The panelists suggested that the Centre should find ways to reform governance and change attitudes
There was unanimity among the panelists over the need to extend one's horizon of concern beyond his or her door. Credit: Subhojit Goswami / DTE
What is it about us in India that we have individual hygiene but collective filth? That was the trigger for a discussion on ‘Swachh Bharat: Taking Responsibility for Change’ that took place at the Jaipur Literature Festival on January 26.
Commenting on the challenges that every country faces in keeping public spaces clean, Angela Saini, a British science journalist, said, “In London, much of the responsibility for communal cleanliness is given to the government. Very rarely you will see people sweeping the area outside their house. On the contrary, people in Germany treat every space and environment as shared environment. They consider it their responsibility to keep their environment clean.”
Gurcharan Das, Indian author, commentator and public intellectual cited Singapore as an example of how it had transformed itself from a third world to a first world city-state. Recollecting his conversation with Lee Kuan Yew, former Prime Minister of Singapore, he said that the city was dirty in the 60s. But then, the government not only launched a cleanliness drive but also created citizens from individuals. “When individuals take ownership of public space they become citizens. But there is a problem when we look at it from the Indian perspective. Civic virtue does not come naturally to us. We think of ourselves first; we don’t think of the public space. That is why an Indian’s horizon of concern should extend beyond his or her door,” said Das.

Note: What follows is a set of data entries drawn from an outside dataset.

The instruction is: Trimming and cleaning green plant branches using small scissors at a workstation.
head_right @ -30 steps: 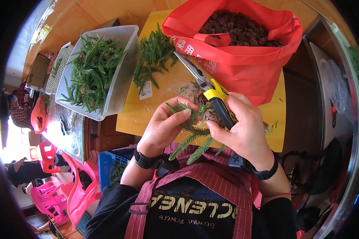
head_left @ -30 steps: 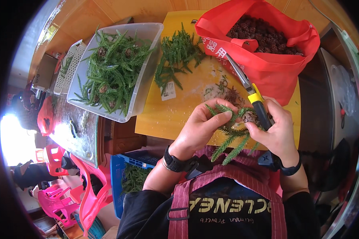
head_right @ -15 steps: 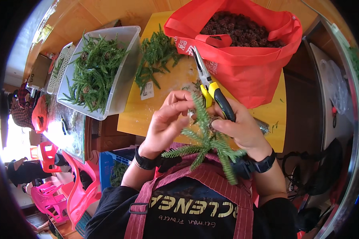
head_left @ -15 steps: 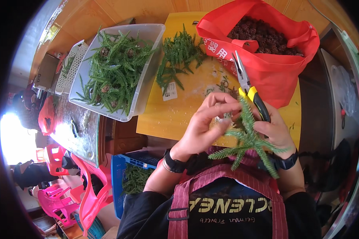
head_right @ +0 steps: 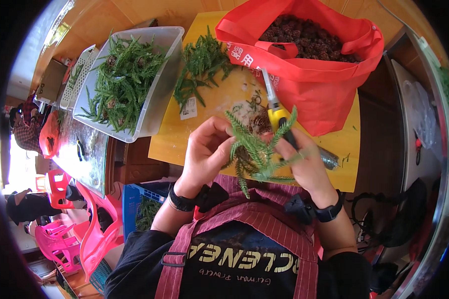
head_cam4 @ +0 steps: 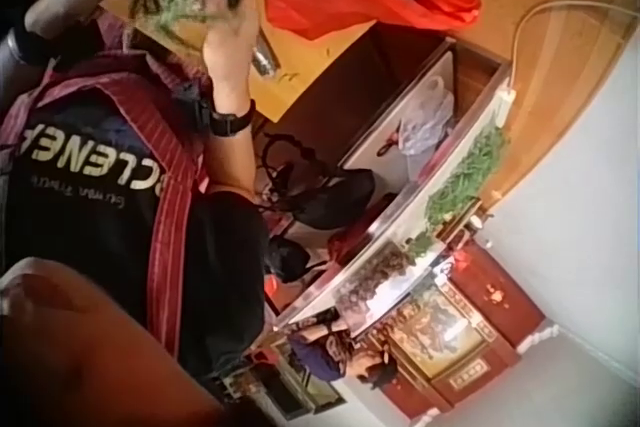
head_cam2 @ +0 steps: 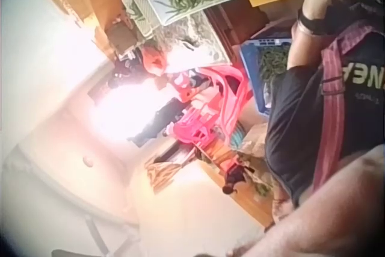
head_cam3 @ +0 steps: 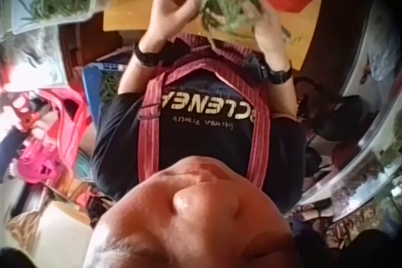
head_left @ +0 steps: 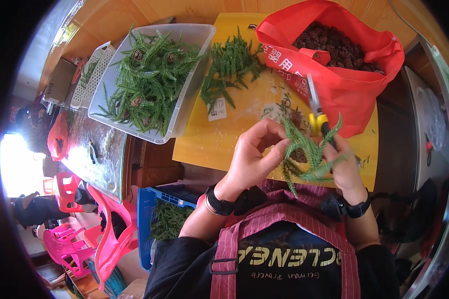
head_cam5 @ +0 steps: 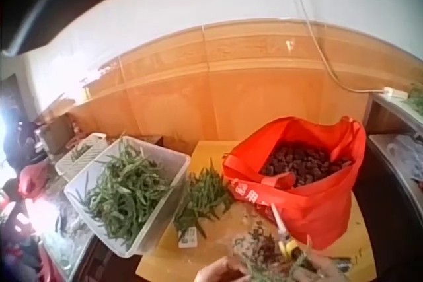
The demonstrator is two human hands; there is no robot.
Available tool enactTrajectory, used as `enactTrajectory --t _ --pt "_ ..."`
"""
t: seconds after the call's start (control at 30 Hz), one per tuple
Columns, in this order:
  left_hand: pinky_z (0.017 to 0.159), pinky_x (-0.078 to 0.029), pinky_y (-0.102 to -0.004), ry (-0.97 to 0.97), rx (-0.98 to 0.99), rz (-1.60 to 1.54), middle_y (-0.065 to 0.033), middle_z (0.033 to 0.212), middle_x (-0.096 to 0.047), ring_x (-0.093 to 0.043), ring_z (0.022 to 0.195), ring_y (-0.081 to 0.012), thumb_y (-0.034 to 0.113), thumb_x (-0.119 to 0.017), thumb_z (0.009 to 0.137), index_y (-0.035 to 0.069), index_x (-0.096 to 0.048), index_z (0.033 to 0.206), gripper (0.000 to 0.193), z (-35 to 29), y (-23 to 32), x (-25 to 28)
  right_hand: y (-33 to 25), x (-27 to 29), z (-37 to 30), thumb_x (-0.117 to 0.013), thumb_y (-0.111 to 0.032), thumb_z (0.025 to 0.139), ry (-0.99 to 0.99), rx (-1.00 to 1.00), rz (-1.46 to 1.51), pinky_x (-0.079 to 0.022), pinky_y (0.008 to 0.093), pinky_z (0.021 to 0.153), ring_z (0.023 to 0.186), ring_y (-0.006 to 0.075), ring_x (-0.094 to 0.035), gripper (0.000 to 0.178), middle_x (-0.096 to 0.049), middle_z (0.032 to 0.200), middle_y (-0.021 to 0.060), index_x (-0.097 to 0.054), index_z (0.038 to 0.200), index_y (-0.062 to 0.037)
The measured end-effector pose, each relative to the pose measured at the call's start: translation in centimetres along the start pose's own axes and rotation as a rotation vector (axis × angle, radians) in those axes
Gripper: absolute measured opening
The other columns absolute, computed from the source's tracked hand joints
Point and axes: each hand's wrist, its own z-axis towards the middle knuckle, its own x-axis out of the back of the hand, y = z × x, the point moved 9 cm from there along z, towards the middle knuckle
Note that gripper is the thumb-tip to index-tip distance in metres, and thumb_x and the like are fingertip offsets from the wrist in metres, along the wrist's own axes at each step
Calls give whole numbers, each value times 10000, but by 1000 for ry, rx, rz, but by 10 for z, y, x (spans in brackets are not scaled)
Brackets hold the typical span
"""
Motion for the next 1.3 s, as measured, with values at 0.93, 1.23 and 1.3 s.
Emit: enactTrajectory --t 0.93,1.23,1.3 --pt "748 -472 -207 -169 279 -178 -12 870 -602 -582 828 -65 16 -664 777 -10 -542 1004 259 -2 -24 -16 -35 1 11 -597 -45 762 95 163 -373 -390 185 630 698 24 -457 231 -566 888 11 -530 977 12" --pt "840 -456 -252 -149 237 -179 -55 979 -576 -566 913 -103 -44 -667 738 24 -459 1021 358 0 -25 -13 -35 -1 12 -611 -32 750 101 146 -332 -382 175 618 686 18 -453 237 -562 863 3 -536 971 7" --pt "850 -454 -261 -150 234 -159 -61 983 -578 -568 919 -110 -45 -670 735 28 -446 1020 370 0 -26 -13 -34 -1 12 -612 -30 749 92 137 -293 -380 172 613 682 17 -454 240 -559 845 -1 -536 973 7"
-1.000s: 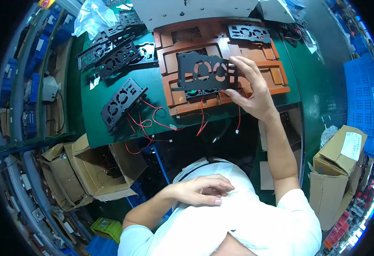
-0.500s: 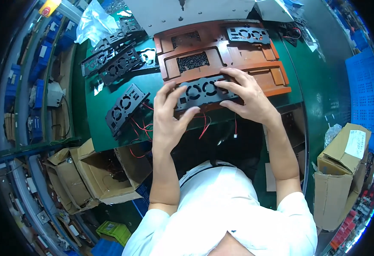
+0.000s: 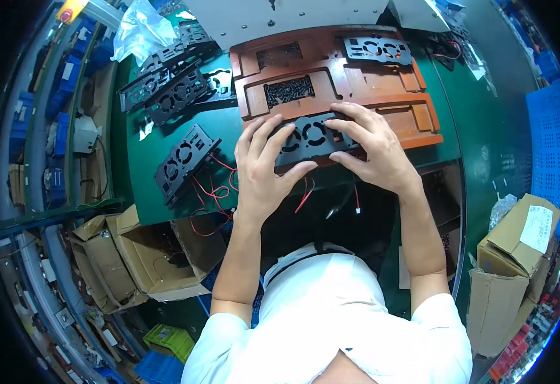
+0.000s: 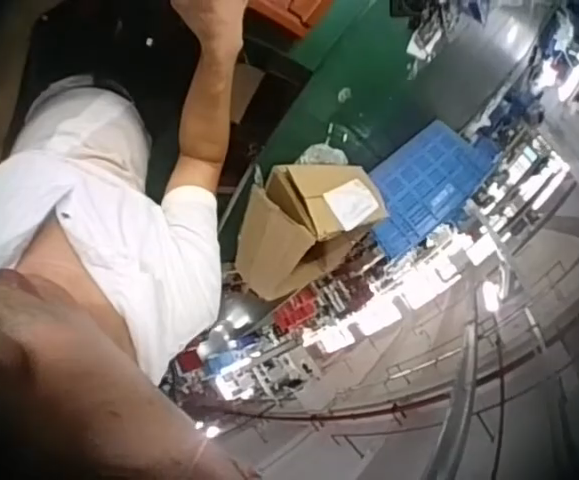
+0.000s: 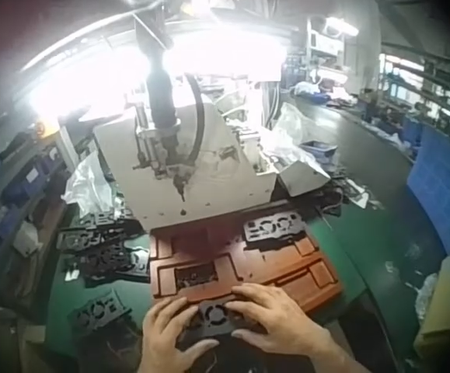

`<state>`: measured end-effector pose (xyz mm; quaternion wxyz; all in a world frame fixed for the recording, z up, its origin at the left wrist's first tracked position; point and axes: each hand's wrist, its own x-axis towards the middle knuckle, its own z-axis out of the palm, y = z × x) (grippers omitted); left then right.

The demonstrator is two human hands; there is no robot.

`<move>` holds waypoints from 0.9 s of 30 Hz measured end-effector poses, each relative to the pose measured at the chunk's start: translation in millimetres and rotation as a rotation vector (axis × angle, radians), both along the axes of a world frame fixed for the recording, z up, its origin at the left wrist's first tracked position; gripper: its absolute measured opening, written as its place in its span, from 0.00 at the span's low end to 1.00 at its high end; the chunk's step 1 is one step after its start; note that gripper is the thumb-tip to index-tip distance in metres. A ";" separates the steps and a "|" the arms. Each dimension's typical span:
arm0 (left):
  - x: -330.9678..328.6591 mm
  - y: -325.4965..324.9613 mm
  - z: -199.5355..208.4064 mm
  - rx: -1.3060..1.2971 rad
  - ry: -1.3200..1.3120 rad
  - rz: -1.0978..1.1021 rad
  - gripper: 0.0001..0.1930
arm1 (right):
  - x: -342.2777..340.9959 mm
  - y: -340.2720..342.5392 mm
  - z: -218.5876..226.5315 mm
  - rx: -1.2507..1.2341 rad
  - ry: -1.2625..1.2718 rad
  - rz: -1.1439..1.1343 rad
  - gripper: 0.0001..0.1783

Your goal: Assembling cooling fan units by placing components into a jig and securing them with a pneumatic screwdriver.

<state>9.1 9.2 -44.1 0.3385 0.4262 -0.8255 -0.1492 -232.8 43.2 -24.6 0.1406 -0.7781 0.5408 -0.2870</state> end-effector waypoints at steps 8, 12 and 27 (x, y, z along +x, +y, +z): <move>-0.7 -4.0 -11.3 -0.010 0.238 0.030 0.45 | -5.4 -1.1 -9.3 -0.052 -0.172 -0.008 0.35; 0.5 -6.5 -16.0 -0.073 0.281 0.002 0.48 | -5.5 -1.5 -8.5 -0.077 -0.266 -0.024 0.34; -2.7 -6.1 -4.0 -0.104 -0.015 -0.022 0.32 | -2.8 -0.6 -4.4 -0.033 -0.003 -0.028 0.33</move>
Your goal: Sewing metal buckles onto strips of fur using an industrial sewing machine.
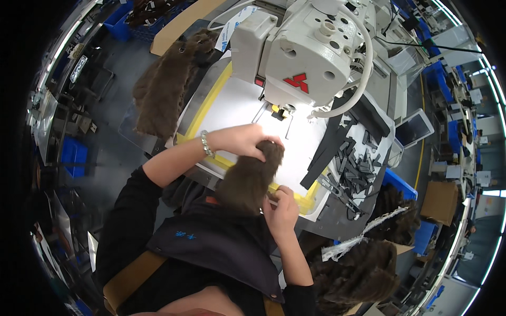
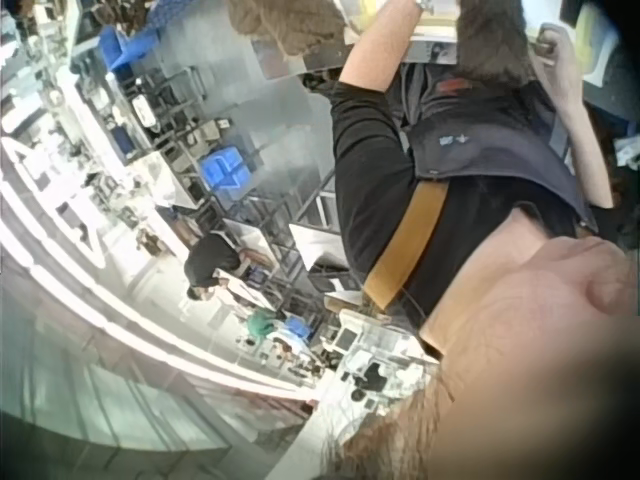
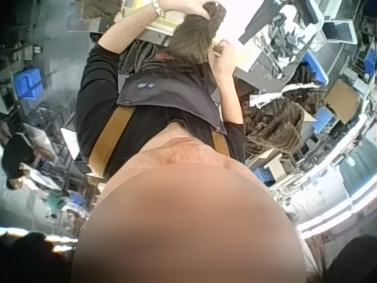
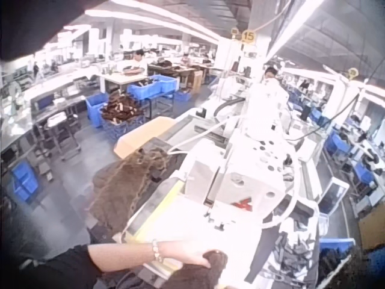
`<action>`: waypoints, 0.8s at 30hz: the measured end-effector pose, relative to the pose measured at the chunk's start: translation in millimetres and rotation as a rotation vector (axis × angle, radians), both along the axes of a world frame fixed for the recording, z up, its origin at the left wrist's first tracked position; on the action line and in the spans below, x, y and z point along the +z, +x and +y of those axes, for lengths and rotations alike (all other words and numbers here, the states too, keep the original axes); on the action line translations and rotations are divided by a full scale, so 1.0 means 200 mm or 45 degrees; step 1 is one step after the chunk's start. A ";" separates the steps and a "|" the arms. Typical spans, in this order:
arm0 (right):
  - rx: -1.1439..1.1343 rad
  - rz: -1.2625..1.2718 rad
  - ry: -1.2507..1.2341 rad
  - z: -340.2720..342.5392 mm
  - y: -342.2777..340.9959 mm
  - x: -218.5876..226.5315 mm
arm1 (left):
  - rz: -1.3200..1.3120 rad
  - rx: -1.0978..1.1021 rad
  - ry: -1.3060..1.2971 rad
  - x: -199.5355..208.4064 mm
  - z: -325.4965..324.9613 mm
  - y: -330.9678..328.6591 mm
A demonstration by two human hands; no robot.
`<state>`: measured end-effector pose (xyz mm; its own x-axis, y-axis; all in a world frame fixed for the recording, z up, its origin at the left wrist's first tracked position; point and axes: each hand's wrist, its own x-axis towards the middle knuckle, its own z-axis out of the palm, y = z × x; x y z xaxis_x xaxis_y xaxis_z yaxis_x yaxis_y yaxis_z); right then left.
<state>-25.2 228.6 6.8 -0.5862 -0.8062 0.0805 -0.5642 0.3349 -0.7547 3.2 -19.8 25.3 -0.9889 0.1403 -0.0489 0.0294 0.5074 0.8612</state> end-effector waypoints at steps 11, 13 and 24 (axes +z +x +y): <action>0.297 0.629 0.001 -0.11 -0.12 -0.04 | 0.541 0.383 -0.820 -0.15 0.06 0.03; 0.296 0.613 0.003 -0.12 -0.12 -0.03 | 0.775 0.428 -0.925 -0.19 0.05 0.01; 0.287 0.581 0.027 -0.10 -0.11 -0.03 | 0.671 0.390 -0.838 -0.20 0.08 -0.01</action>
<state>-47.6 209.6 0.6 -0.3067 -0.9128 0.2698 -0.8947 0.1797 -0.4090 1.0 -3.5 -15.1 -0.8952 -0.0293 0.4446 0.1211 0.9443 0.3060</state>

Talking about what he had gathered from his interactions with Prime Minister Narendra Modi on Swachh Bharat Mission, Uday Mahurkar, Senior Editor with India Today said that the first 18 months of the mission were reserved for creating awareness, before the government started implementing it. “The reason why Modi focused on building toilets in schools is the experience he had in Gujarat where dropouts were linked to lack of toilets. Now the challenge ahead of him is cleaning rivers,” Mahurkar posited.
However, according to him, municipalities are not working as change agents. “The municipalities in India are a very weak arm of governance. An elected body of a municipality is very weak and corrupt,” he added.
Jeffrey Gettleman, South Asia Bureau Chief for the New York Times, who had a long stint in Africa, sees similarities in problems that India and Africa are facing. “Both India and Africa face the problem of rapid urbanisation and fast population growth. If you see the graph of population projections, it is almost like a straight line going up over the next few decades. These sanitation issues are connected to population explosion,” said Gettlemen. According to him, Africa is not doing any better than India when it comes to keeping cities clean. “You go to African urban centres like Nairobi, you see garbage everywhere. I think it is very difficult to make progress without having a conversation on resources,” he added.
In the midst of a discourse on overpopulation and resource crunch, are we missing out on exploring whether India’s inherent caste system has got something to do with the challenges that the country faces in keeping itself clean? “While latrines are being built across the country, people are reluctant to use them for several reasons. India, as a society, has assigned a particular group of people for cleaning toilets and faeces. In case they are not available, especially in remote locations, the cost of cleaning toilets amounts of thousands of rupees, which villagers cannot afford. Hundreds of years of caste system and racial hierarchy have confined people to certain jobs. How can you have a common civic sense in a society in which you have already decided that not everybody is equal?” asked Saini.
For Das, the problem is not caste or culture. “Don’t think of poor sanitation as a caste or cultural problem. Cultures take thousands of years to change. Governance has to change. In India, when you visit municipal corporations, all you see is clerks and not engineers. Mr Modi has to think of how successfully he can change governance and attitudes. Taking a cue from Das’ emphasis on attitude change, Mahurkar said that it is possible in India and it has happened in Gujarat. “Vankar, the untouchable weaver community in Gujarat, is one of the cleanest communities among poor people in Gujarat,” he affirmed.
Talking about his experience of reporting on Swachh Bharat Mission, Gettlemen narrates how he found several toilets being built in haste, but not connected to sewers. “There has been a rush among local officials to show progress because they have this website that shows show many villages have been made open defecation-free. They have to prove themselves before the Centre since it is a high-priority project. So, even though nobody is using these toilets, they have been registered as a progress,” added Gettlemen.
Harping on the issue of governance deficit, Das concluded, “We overestimated the power of Mr. Modi when we elected him. He has to make sure that municipalities are equipped with sanitation engineers, with ways to segregate and dispose waste. The conversation about culture is taking away the focus from the issue of implementation."